Task statement
Taking the entries below, transcribe only the lines starting with the one with "A point and" and going on through the one with "black cables: 54,81 stays", exactly as written, without the pictures.
══ Data to examine
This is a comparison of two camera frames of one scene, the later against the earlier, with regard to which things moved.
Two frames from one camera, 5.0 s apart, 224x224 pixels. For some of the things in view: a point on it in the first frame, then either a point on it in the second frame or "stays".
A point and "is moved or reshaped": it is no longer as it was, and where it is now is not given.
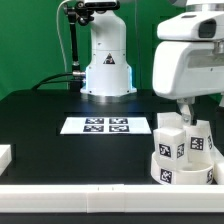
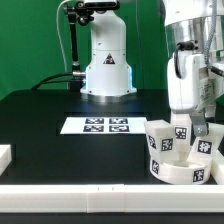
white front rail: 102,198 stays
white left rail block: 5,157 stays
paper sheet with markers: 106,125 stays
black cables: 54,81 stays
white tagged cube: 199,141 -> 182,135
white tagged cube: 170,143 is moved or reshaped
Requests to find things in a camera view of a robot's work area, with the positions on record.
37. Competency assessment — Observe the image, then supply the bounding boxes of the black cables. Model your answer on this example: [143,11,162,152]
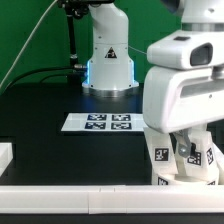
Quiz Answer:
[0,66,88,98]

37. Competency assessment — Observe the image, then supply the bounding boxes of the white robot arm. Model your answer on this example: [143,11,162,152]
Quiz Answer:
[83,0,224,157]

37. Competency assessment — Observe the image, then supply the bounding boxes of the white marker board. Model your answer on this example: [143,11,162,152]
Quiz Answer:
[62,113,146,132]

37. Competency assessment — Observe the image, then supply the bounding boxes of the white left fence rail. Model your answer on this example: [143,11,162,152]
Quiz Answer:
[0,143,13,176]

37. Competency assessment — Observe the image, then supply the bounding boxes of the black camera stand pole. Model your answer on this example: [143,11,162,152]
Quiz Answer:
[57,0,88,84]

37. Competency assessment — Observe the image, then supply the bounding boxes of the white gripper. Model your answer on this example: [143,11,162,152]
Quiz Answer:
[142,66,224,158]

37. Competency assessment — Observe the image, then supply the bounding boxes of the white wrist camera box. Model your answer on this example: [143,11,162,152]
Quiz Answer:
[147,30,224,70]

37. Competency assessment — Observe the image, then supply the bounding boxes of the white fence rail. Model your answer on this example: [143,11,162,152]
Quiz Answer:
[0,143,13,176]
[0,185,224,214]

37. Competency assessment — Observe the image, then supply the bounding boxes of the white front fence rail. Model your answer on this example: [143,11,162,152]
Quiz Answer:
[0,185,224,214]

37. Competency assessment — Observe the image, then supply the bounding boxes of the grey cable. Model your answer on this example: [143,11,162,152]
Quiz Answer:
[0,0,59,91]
════
══ Data to examine
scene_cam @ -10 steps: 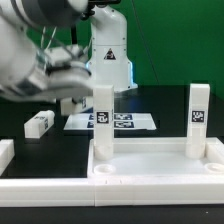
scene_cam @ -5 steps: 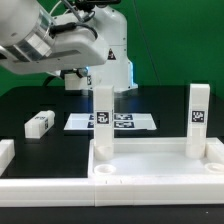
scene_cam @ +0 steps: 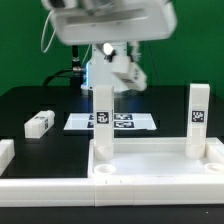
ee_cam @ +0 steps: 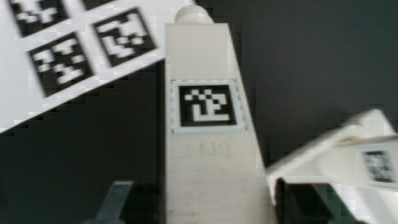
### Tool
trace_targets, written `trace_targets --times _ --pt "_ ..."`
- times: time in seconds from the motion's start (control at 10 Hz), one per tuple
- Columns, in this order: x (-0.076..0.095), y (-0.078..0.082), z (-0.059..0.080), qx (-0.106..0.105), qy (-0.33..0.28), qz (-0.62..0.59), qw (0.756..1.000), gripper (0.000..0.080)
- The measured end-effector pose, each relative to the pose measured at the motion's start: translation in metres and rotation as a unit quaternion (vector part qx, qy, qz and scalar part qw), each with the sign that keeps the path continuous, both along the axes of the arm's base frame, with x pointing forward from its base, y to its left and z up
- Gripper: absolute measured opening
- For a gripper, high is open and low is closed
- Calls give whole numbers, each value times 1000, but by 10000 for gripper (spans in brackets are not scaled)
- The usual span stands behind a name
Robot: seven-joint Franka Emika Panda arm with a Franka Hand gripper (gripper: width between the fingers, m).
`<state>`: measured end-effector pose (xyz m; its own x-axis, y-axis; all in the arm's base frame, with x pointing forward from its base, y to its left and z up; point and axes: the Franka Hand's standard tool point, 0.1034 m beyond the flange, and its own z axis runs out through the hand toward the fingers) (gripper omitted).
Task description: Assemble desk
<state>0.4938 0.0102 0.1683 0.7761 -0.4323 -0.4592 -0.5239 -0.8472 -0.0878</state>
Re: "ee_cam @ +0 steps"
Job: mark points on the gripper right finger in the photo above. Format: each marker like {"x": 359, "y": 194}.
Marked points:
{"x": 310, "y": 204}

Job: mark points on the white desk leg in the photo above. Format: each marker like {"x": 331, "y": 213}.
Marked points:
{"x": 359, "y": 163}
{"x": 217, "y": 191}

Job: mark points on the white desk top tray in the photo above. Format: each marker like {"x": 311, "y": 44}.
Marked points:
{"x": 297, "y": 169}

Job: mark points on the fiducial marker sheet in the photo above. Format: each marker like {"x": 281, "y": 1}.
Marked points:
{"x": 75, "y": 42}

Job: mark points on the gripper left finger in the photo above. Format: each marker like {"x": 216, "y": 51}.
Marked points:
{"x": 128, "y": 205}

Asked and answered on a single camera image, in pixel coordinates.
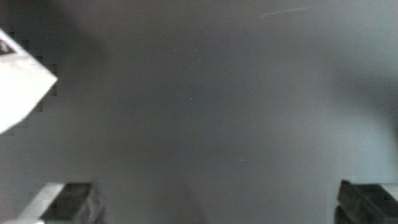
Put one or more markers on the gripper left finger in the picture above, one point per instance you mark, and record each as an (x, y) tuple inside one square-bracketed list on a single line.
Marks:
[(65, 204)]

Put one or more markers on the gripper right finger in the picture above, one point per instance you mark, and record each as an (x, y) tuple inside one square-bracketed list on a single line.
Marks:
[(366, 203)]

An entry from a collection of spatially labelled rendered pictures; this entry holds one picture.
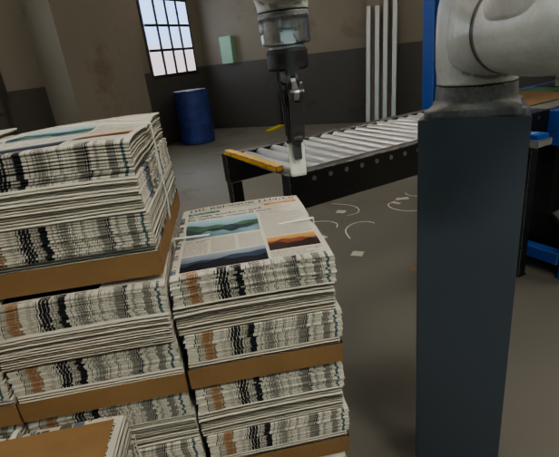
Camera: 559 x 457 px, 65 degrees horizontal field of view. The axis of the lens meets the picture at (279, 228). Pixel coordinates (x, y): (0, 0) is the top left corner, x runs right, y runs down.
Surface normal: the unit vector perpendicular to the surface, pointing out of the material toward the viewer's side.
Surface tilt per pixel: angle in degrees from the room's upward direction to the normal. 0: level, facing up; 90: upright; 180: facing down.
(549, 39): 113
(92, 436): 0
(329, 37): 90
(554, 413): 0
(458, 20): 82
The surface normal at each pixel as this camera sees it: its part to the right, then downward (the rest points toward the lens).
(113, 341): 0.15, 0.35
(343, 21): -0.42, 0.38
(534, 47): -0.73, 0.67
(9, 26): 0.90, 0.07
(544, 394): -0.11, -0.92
════
Task response
A point and "is moved or reshaped": it is no longer as it was, and where it is now is not given.
white front rail: 102,198 stays
white left rail block: 5,157 stays
paper sheet with markers: 106,125 stays
black cables: 54,81 stays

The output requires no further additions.